Rasberry pi - high density

To some extent people are comparing apples (not TM) and oranges.

Are you trying to maximize the number of total cores or the number of
total computes? They're not the same.

It depends on the job mix you expect.

For example a map-reduce kind of problem, search of a massive
database, probably is improved with lots of cores even if each core
isn't that fast. You partition a database across thousands of cores
and broadcast "who has XYZ?" and wait for an answer, in short.

There are a lot of problems like that, and a lot of problems which
cannot be improved by lots of cores. For example if you have to wait
for one answer before you can compute the next (matrix inversion is
notorious for this property and very important.) You just can't keep
the "pipeline" filled.

And then there are the relatively inexpensive GPUs which can do many
floating point ops in parallel and are good at certain jobs like, um,
graphics! rendering, ray-tracing, etc. But they're not very good at
general purpose integer ops like string searching, as a general rule,
or problems which can't be decomposed to take advantage of the
parallelism.

You've got your work cut out for you analyzing these things!

This thread brings me back to 1985, what with talk of full immersion cooling (Fluorinert, anyone?) and hundreds of amps at 5VDC.... reminds me of the Cray-2, which dropped 150-200KW in 6 rack location units of space; 2 for the CPU itself, 2 for space, and 2 for the cooling waterfall [ https://en.wikipedia.org/wiki/File:Cray2.jpeg by referencing floor tile space occupied and taking 16 sq ft (four tiles) as one RLU ]. Each 'stack' of the CPU pulled 2,200A at 5V [source: https://en.wikipedia.org/wiki/Cray-2#History ]. At those currents you use busbar, not wire. Our low-voltage (120/208V three-phase) switchgear here uses 6,000A rated busbar, so it's readily available, if expensive.

Greetings,

  Do we really need them to be swappable at that point? The reason we swap HDD's (if we do) is because they are rotational, and mechanical things break. Do we swap CPUs and memory hot? Do we even replace memory on a server that's gone bad, or just pull the whole thing during the periodic "dead body collection" and replace it? Might it not be more efficient (and space saving) to just add 20% more storage to a server than the design goal, and let the software use the extra space to keep running when an SSD fails? When the overall storage falls below tolerance, the unit is dead. I think we will soon need to (if we aren't already) stop thinking about individual components as FRUs. The server (or rack, or container) is the FRU.

  Christopher

Greetings,

Do we really need them to be swappable at that point? The reason we
swap HDD's (if we do) is because they are rotational, and mechanical
things break.

Right.

Do we swap CPUs and memory hot?

Nope. Usually just toss the whole thing. Well I keep spare ram around cause it's so cheap. But if CPU goes, chuck it in the ewaste pile in the back.

  Do we even replace

memory on a server that's gone bad, or just pull the whole thing
during the periodic "dead body collection" and replace it?
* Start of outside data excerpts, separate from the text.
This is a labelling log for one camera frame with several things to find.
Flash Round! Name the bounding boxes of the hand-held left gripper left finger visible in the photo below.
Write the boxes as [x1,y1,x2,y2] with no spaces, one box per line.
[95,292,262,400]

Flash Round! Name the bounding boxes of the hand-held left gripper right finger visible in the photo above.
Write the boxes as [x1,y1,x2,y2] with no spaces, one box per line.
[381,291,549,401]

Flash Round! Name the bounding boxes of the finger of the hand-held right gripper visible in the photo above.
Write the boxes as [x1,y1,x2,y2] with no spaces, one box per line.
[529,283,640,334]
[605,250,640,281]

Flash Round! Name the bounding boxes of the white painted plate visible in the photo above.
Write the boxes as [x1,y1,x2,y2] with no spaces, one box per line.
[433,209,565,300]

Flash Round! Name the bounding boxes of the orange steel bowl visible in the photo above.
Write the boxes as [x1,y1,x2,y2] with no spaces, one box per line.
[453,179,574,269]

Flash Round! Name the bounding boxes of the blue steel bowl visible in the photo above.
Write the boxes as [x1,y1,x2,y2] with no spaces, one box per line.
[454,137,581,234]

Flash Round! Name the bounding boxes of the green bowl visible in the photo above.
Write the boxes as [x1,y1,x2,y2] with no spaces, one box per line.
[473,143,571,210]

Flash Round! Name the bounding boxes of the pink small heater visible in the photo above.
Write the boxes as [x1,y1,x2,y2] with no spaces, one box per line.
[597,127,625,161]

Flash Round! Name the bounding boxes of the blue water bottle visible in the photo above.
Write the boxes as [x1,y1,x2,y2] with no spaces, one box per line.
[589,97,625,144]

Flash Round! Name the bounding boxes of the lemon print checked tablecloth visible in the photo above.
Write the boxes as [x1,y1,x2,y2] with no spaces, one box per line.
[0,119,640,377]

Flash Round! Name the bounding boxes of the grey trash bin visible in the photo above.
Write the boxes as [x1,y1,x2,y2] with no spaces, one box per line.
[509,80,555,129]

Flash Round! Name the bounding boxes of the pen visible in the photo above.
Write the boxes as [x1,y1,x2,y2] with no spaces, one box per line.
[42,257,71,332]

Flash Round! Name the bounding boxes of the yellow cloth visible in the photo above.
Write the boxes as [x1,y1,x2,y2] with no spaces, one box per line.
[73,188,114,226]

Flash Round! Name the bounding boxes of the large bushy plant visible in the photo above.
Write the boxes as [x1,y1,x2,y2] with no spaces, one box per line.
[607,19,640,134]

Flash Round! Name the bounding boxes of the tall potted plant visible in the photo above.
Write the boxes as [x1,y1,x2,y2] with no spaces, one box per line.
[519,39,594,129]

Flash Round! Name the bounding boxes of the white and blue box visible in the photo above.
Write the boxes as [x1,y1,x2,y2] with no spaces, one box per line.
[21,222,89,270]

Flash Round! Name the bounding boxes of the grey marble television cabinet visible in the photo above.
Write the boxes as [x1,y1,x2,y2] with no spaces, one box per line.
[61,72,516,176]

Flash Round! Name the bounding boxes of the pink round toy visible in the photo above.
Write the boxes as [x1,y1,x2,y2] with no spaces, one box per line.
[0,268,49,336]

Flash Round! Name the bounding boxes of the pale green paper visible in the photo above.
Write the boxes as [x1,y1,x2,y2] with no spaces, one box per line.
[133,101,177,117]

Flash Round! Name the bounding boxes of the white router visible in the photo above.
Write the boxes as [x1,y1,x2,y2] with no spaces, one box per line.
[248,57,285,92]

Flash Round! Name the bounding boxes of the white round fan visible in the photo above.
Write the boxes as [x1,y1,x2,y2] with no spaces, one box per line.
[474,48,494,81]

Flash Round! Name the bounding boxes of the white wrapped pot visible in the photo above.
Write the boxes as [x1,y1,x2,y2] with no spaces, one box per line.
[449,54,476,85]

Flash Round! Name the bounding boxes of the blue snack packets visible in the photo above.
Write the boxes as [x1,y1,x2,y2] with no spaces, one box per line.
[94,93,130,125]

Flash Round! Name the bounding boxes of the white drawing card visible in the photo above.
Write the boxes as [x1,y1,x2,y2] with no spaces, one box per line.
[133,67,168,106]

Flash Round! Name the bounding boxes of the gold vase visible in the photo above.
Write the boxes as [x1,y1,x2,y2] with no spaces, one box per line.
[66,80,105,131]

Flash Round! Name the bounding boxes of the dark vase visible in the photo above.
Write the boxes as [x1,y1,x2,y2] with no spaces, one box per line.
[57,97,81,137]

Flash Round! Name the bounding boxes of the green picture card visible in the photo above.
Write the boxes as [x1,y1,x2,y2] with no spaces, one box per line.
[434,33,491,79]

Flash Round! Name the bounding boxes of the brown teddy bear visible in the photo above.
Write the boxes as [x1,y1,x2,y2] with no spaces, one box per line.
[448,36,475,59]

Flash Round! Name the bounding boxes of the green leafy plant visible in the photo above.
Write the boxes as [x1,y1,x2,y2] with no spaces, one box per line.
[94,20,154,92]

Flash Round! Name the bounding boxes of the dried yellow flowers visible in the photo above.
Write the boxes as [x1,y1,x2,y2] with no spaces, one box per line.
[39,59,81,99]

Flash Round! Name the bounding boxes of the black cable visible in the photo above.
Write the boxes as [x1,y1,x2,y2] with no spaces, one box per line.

Usually swap memory. But yeah, often times the hardware ops folks just cull old boxes on a quarterly basis and backfill with the latest batch of inbound kit. At large scale (which many on this list operate at), you have pallets of gear sitting in the to deploy queue, and another couple pallets worth racked up but not even imaged yet.

(This is all supposition of course. I'm used to working with $HUNDREDS of racks worth of gear). Containers, moonshot type things etc are certainly on the radar.

  Might it

not be more efficient (and space saving) to just add 20% more storage
to a server than the design goal, and let the software use the extra
space to keep running when an SSD fails?

Yes. Also a few months ago I read an article about several SSD brands having $MANY terabytes written to them. Can't find it just now. But they seem to take quite a long time (data wise/number of write wise) to fail.

   When the overall storage

falls below tolerance, the unit is dead. I think we will soon need to
(if we aren't already) stop thinking about individual components as
FRUs. The server (or rack, or container) is the FRU.

Christopher

Yes. Agree.

Most of the very large scale shops (the ones I've worked at) are massively horizontal scaled, cookie cutter. Many boxes replicating/extending/expanding a set of well defined workloads.